AIM OF THE EXERCISE => The lines wanted are those in the data below that include "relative".

DATA BLOCK =>

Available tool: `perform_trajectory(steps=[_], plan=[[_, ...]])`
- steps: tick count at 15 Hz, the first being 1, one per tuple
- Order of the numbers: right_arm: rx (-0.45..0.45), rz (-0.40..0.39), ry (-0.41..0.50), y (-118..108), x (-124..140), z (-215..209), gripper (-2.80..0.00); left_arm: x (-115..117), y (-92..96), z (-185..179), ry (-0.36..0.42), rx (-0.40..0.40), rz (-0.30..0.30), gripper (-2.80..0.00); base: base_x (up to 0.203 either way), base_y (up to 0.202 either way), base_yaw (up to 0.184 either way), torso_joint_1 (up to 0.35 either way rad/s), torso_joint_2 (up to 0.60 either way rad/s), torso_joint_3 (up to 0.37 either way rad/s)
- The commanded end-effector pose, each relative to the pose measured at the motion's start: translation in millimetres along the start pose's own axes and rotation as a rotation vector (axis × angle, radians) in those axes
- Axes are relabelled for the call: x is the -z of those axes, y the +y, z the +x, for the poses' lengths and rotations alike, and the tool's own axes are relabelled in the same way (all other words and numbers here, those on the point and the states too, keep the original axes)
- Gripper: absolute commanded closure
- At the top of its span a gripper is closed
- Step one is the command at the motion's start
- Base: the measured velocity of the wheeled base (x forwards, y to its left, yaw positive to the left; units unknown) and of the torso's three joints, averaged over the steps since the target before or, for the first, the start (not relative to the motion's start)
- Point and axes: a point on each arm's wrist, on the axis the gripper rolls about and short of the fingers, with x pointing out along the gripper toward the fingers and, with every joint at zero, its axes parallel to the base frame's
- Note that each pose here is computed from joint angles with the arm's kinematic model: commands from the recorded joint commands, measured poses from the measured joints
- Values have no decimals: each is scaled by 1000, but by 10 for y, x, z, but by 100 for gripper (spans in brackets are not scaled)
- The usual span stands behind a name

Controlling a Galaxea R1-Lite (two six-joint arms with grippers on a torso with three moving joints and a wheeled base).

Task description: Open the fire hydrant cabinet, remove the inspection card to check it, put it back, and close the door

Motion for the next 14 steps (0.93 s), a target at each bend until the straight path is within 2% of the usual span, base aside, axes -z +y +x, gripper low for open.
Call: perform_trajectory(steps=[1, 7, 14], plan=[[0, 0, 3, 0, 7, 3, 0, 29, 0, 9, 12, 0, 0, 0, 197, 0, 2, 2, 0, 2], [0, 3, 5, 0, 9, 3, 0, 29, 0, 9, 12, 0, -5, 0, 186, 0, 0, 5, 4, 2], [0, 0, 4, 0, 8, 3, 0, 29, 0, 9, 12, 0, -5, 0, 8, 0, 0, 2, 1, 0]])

OUTPUT FOR THIS EXERCISE =>
- The commanded end-effector pose, each relative to the pose measured at the motion's start: translation in millimetres along the start pose's own axes and rotation as a rotation vector (axis × angle, radians) in those axes
- Base: the measured velocity of the wheeled base (x forwards, y to its left, yaw positive to the left; units unknown) and of the torso's three joints, averaged over the steps since the target before or, for the first, the start (not relative to the motion's start)

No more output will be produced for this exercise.